Независимые | страница 31



– Всё позади, – уверенно произнесла она – так, чтобы самой поверить в эти слова. – Мы целы, мы в безопасности. И что самое главное, – она заговорщицки подмигнула. – Мне вполне хватило выигранного тобой времени, чтобы насвинячить в том офисе как следует. А это значит, что первое задание успешно выполнено!

– Нет, – Дима печально улыбнулся, прежде чем снова обнять её и притянуть к себе. – Сейчас самое главное – что ты в порядке. А всё остальное подождёт до завтра.

Алёна не стала спорить. Она молча прикрыла глаза, уткнувшись носом ему в шею, и наконец позволила себе расслабиться.


Спустя ещё пару часов Дима вошёл в свою квартиру в тревожном настроении.

То, что произошло сегодня, сильно напугало его. Тот крик Алёны – звонкий, горький, отчаянный – до сих пор стоял у него в ушах. И пусть всё обошлось… Дима больше не хотел, чтобы такое повторялось.

На ватных, негнущихся ногах он протопал на кухню и залпом опустошил очередную пачку ледяного кефира. Это помогло отбросить усталость и сосредоточиться на мучительных раздумьях.

Парень всегда считал, что готов пожертвовать всем ради здоровья мамы – даже собственной жизнью, если потребуется. К последнему Дима был готов по-прежнему, он вообще никогда не боялся смерти. Вот только жертвовать чьей-то чужой безопасностью он оказался не способен.

Это было очень странное ощущение – Вознесенский умом понимал, что предаёт маму даже мыслями о прекращении борьбы, что должен быть готов ко всему – но сердцем не чувствовал своей вины за страхи и сомнения.

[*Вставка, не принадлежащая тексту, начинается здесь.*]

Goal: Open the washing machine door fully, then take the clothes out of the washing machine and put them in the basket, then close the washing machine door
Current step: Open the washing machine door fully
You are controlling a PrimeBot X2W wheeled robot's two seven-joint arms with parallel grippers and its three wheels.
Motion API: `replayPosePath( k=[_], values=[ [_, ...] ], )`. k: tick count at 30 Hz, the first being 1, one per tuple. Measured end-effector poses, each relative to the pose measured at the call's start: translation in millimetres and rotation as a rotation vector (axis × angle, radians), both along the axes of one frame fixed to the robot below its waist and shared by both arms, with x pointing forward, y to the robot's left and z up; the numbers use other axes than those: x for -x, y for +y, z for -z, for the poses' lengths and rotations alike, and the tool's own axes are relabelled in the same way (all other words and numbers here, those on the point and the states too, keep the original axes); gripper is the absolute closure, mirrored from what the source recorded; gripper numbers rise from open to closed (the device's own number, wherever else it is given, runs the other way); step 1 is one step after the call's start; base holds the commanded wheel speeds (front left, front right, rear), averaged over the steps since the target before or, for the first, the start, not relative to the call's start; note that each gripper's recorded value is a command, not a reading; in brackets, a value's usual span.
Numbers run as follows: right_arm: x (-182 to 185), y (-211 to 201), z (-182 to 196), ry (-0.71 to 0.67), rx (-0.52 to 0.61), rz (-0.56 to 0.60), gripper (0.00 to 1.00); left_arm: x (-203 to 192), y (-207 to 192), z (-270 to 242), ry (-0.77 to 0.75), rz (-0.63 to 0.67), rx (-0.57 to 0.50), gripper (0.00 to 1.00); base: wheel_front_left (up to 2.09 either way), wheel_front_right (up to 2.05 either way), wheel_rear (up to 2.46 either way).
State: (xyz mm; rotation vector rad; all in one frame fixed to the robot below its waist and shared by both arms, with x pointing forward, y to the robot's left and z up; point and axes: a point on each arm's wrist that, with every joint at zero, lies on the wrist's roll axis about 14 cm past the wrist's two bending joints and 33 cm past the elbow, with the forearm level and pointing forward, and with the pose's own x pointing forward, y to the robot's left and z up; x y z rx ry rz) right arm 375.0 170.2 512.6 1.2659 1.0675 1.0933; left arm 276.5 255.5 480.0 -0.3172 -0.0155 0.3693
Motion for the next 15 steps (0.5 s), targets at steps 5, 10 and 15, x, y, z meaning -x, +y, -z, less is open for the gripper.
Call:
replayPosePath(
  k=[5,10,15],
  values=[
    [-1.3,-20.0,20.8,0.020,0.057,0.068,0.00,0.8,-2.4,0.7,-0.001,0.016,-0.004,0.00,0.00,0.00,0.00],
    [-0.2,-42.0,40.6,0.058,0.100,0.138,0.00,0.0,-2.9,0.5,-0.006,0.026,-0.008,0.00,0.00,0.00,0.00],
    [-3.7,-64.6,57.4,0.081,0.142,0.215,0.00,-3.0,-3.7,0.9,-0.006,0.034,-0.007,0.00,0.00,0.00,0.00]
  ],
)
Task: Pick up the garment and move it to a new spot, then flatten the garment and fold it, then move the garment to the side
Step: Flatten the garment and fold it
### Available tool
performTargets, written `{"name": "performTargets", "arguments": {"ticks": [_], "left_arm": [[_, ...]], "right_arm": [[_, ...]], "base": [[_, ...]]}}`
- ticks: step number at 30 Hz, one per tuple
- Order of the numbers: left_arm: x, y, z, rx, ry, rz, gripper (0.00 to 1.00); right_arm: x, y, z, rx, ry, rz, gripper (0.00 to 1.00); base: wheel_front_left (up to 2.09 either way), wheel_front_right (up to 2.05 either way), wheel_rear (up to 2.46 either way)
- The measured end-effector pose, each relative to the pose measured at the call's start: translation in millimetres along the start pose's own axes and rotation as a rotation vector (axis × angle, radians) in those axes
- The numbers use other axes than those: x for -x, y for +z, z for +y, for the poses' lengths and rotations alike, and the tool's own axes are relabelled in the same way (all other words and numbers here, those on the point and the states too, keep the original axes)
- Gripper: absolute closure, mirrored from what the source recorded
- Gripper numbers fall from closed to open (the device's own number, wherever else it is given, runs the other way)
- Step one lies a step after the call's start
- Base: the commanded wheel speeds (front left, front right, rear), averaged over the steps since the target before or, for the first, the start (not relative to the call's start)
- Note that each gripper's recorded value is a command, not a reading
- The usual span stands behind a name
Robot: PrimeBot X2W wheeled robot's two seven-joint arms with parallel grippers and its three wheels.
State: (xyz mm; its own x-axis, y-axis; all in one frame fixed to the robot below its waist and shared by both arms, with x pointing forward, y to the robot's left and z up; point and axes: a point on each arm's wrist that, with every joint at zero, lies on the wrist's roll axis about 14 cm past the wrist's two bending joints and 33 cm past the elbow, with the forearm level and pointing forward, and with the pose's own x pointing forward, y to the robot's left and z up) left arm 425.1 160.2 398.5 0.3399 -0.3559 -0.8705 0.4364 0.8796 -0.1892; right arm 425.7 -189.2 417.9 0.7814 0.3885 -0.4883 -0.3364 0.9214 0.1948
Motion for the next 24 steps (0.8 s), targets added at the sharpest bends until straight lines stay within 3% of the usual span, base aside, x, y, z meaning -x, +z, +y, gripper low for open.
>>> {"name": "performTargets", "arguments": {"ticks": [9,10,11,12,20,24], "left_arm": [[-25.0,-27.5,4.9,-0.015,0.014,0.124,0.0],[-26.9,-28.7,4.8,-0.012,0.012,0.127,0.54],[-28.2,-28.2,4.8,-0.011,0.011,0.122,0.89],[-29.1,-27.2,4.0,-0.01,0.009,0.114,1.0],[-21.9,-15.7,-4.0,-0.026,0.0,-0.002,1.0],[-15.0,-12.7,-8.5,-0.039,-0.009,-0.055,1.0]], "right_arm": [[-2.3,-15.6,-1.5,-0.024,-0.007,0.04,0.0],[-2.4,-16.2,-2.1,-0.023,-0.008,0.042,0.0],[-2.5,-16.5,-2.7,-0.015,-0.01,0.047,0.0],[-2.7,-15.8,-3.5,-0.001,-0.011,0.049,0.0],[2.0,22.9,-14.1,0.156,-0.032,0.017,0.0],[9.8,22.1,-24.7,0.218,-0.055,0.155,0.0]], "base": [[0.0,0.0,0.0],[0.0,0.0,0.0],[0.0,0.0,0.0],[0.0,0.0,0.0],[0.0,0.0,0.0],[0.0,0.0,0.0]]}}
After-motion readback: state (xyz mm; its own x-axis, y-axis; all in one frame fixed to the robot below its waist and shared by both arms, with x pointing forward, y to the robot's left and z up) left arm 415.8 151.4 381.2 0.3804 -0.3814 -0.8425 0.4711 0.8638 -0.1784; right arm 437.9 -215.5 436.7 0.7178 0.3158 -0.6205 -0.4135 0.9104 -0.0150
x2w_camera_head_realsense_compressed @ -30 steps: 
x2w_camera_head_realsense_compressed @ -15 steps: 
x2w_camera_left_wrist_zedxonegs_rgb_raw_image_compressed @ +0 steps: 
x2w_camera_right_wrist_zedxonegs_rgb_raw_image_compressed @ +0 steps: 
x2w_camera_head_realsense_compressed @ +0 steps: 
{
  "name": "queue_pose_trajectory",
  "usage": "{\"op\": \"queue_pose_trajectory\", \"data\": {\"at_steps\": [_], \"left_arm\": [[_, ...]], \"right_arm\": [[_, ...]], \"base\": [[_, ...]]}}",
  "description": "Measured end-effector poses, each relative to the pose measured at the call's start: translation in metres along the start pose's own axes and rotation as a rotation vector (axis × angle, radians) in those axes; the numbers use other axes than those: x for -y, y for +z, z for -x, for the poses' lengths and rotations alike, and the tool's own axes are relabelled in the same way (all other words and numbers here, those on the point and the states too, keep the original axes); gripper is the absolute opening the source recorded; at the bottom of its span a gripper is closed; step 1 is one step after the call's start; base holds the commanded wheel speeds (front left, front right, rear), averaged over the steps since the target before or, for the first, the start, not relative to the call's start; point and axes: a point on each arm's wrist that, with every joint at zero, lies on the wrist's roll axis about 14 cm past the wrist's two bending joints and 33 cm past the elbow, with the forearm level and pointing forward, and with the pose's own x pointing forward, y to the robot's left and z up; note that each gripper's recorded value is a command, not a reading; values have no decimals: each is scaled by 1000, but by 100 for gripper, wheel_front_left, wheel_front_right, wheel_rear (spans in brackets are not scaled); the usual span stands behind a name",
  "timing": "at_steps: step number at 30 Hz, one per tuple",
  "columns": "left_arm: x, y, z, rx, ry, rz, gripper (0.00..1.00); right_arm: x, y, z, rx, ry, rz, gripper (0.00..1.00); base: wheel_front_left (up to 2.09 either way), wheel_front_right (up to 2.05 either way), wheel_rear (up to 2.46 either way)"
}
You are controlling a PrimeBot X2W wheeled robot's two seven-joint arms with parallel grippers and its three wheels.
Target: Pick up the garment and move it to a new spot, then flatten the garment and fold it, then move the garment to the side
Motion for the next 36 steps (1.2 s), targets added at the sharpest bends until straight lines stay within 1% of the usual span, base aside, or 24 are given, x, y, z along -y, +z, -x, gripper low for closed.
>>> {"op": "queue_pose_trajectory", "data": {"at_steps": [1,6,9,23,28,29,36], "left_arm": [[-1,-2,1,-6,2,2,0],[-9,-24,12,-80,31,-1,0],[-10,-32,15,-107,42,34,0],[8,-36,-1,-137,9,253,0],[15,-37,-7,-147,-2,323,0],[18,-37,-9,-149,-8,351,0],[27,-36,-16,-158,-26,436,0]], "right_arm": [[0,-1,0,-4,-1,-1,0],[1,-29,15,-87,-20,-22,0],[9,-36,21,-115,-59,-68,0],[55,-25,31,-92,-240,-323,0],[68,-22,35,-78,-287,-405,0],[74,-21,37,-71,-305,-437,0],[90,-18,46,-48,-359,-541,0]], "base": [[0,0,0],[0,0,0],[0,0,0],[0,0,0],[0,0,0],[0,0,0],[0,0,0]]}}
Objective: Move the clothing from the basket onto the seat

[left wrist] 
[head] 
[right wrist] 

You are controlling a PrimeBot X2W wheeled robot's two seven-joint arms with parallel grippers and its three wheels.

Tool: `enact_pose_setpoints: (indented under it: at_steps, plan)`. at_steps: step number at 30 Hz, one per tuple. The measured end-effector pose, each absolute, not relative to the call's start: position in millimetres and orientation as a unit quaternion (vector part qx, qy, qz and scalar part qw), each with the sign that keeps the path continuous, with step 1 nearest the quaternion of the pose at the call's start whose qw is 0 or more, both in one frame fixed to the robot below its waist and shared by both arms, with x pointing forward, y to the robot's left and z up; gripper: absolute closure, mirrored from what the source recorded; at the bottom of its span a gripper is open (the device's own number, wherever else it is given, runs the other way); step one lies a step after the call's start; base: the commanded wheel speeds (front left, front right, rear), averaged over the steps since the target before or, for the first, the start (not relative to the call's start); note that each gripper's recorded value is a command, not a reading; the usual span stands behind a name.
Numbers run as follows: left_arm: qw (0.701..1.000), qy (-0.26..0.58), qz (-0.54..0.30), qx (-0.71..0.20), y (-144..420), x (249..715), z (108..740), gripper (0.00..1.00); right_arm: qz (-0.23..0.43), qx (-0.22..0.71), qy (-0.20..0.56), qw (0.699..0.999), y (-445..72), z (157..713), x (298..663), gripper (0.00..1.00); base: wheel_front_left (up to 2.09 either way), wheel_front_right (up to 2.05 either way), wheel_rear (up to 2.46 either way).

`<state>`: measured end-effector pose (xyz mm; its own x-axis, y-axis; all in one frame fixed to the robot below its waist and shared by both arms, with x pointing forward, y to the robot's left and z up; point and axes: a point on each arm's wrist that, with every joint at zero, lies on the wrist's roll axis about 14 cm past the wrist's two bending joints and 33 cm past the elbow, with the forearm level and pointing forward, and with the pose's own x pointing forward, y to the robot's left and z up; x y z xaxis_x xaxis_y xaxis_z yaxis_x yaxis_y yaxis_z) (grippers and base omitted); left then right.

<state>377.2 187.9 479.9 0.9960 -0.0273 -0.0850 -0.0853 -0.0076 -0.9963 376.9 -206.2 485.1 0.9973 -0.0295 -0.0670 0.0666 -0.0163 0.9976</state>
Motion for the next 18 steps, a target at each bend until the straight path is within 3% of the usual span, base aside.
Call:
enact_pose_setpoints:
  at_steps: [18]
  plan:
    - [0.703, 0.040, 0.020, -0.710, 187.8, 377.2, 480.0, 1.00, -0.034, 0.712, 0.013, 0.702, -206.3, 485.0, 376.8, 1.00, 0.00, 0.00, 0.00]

Перед его внутренним сознанием который раз за ночь неожиданно всплыли знакомые зелёные глаза с яркими янтарными бликами.

– Ты всё сделал правильно, – сказала воображаемая Алёна и тепло улыбнулась – той редкой улыбкой, которая принадлежала только ему, Диме Вознесенскому. И он почувствовал, что от этой улыбки у него ёкнуло сердце.

А сегодня могло случиться непоправимое… и если бы не удача, этих солнечно-летних глаз больше никто и никогда бы не увидел.

Как он вообще мог допустить такое?

Дима снова вспомнил, как впервые увидел её – тогда в парке, в окружении задир-однокашников. Вспомнил её нахальный, ухмыляющийся взгляд и то, как она звонко смеялась, когда он снова и снова спотыкался об один и тот же пень, спеша ей навстречу к воротам интерната.

Затем перед глазами всплыло её тревожно-сосредоточенное лицо, с которым она слушала новости о его матери. Вспомнились её постоянные попытки подложить ему свою долю выручки, неловкие оправдания на этот счёт… И то, как она совсем недавно обнимала его – так, словно в её жизни никогда не было никого важнее.